▶ **Problem to work on**
Return all of the data that follows precisely, leaving every image out.

▶ **Data block**
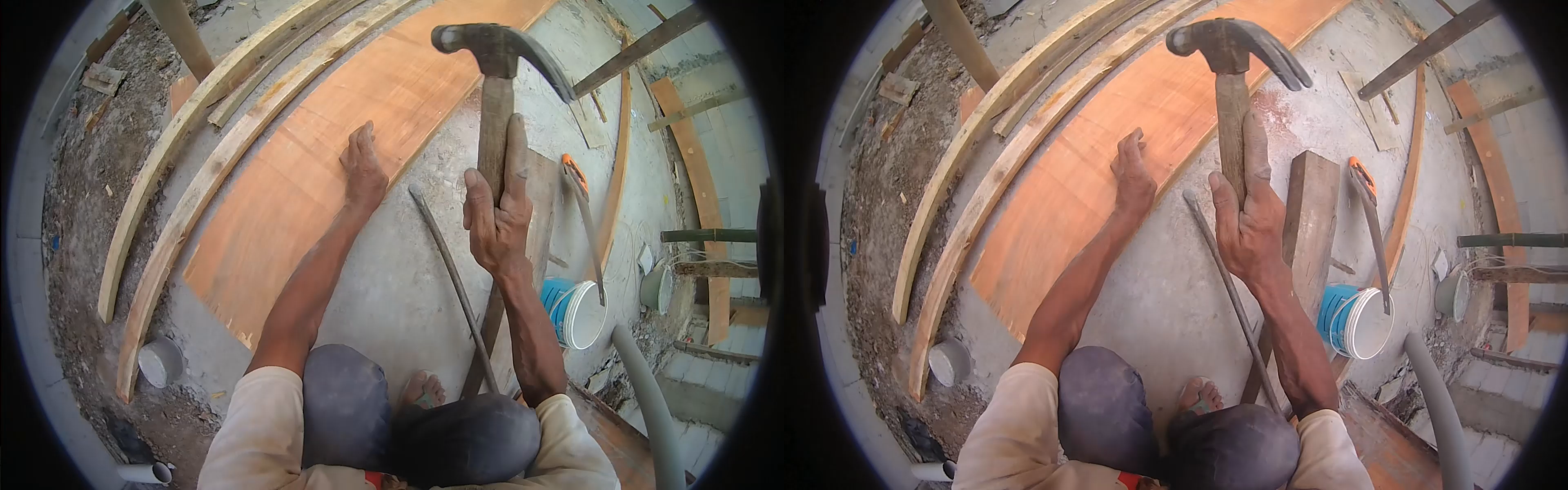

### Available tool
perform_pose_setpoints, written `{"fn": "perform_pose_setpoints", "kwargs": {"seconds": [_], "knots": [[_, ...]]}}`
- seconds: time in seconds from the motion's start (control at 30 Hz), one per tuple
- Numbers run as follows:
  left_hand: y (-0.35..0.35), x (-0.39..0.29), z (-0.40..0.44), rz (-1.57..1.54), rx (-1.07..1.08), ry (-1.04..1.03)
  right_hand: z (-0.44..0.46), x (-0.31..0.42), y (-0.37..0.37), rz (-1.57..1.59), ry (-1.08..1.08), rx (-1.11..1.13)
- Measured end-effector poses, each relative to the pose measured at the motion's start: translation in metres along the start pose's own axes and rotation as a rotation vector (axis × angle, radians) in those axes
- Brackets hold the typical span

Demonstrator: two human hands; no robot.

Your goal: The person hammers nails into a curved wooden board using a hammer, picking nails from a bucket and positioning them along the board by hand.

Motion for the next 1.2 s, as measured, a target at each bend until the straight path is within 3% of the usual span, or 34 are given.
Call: {"fn": "perform_pose_setpoints", "kwargs": {"seconds": [0.03,0.1,0.13,0.17,0.3,0.37,0.5,0.67,0.77,0.83,0.87,0.93,1.0,1.13,1.2], "knots": [[0.001,-0.002,-0.004,-0.019,0.010,-0.029,-0.005,-0.004,0.000,0.019,0.076,-0.119],[0.004,-0.005,-0.004,-0.032,-0.023,-0.006,-0.030,-0.043,-0.027,-0.166,0.151,-0.008],[0.005,-0.005,-0.006,-0.048,-0.051,0.020,-0.042,-0.067,-0.046,-0.335,0.049,0.249],[0.004,-0.002,-0.014,-0.049,-0.045,0.023,-0.068,-0.098,-0.062,-0.505,-0.150,0.663],[0.008,0.001,-0.001,0.044,-0.037,-0.001,-0.094,-0.060,-0.048,-0.132,-0.397,0.515],[0.014,-0.005,-0.002,0.024,-0.060,-0.013,-0.113,-0.036,-0.049,0.060,-0.336,0.351],[0.009,0.000,-0.009,0.000,-0.021,0.065,-0.177,-0.018,-0.067,0.370,-0.675,0.334],[0.004,0.012,-0.002,-0.012,-0.035,0.056,-0.230,-0.010,-0.089,0.471,-0.911,0.247],[0.002,0.025,0.001,-0.048,-0.039,0.072,-0.275,-0.026,-0.118,0.398,-0.879,0.292],[0.002,0.021,0.003,-0.046,-0.017,0.060,-0.285,-0.019,-0.124,0.148,-0.584,0.586],[0.003,0.020,-0.001,-0.039,-0.019,0.059,-0.299,-0.021,-0.115,0.155,-0.623,0.573],[0.001,0.023,-0.001,-0.042,0.014,0.069,-0.285,-0.027,-0.044,-0.047,-0.399,0.211],[0.001,0.018,-0.001,-0.045,0.017,0.076,-0.279,-0.040,0.027,-0.223,-0.434,0.063],[0.003,0.014,-0.006,-0.004,0.028,0.083,-0.290,-0.072,0.112,-0.595,-0.261,0.150],[0.003,0.012,-0.003,-0.030,0.024,0.096,-0.289,-0.088,0.138,-0.603,-0.321,0.035]]}}
Point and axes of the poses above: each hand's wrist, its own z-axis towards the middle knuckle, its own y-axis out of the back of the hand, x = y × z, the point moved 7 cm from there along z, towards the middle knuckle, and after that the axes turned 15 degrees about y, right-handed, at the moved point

▶ **Output of the task**
### Available tool
perform_pose_setpoints, written `{"fn": "perform_pose_setpoints", "kwargs": {"seconds": [_], "knots": [[_, ...]]}}`
- seconds: time in seconds from the motion's start (control at 30 Hz), one per tuple
- Numbers run as follows:
  left_hand: y (-0.35..0.35), x (-0.39..0.29), z (-0.40..0.44), rz (-1.57..1.54), rx (-1.07..1.08), ry (-1.04..1.03)
  right_hand: z (-0.44..0.46), x (-0.31..0.42), y (-0.37..0.37), rz (-1.57..1.59), ry (-1.08..1.08), rx (-1.11..1.13)
- Measured end-effector poses, each relative to the pose measured at the motion's start: translation in metres along the start pose's own axes and rotation as a rotation vector (axis × angle, radians) in those axes
- Brackets hold the typical span

Demonstrator: two human hands; no robot.

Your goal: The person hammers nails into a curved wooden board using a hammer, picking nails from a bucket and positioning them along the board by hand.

Motion for the next 1.2 s, as measured, a target at each bend until the straight path is within 3% of the usual span, or 34 are given.
Call: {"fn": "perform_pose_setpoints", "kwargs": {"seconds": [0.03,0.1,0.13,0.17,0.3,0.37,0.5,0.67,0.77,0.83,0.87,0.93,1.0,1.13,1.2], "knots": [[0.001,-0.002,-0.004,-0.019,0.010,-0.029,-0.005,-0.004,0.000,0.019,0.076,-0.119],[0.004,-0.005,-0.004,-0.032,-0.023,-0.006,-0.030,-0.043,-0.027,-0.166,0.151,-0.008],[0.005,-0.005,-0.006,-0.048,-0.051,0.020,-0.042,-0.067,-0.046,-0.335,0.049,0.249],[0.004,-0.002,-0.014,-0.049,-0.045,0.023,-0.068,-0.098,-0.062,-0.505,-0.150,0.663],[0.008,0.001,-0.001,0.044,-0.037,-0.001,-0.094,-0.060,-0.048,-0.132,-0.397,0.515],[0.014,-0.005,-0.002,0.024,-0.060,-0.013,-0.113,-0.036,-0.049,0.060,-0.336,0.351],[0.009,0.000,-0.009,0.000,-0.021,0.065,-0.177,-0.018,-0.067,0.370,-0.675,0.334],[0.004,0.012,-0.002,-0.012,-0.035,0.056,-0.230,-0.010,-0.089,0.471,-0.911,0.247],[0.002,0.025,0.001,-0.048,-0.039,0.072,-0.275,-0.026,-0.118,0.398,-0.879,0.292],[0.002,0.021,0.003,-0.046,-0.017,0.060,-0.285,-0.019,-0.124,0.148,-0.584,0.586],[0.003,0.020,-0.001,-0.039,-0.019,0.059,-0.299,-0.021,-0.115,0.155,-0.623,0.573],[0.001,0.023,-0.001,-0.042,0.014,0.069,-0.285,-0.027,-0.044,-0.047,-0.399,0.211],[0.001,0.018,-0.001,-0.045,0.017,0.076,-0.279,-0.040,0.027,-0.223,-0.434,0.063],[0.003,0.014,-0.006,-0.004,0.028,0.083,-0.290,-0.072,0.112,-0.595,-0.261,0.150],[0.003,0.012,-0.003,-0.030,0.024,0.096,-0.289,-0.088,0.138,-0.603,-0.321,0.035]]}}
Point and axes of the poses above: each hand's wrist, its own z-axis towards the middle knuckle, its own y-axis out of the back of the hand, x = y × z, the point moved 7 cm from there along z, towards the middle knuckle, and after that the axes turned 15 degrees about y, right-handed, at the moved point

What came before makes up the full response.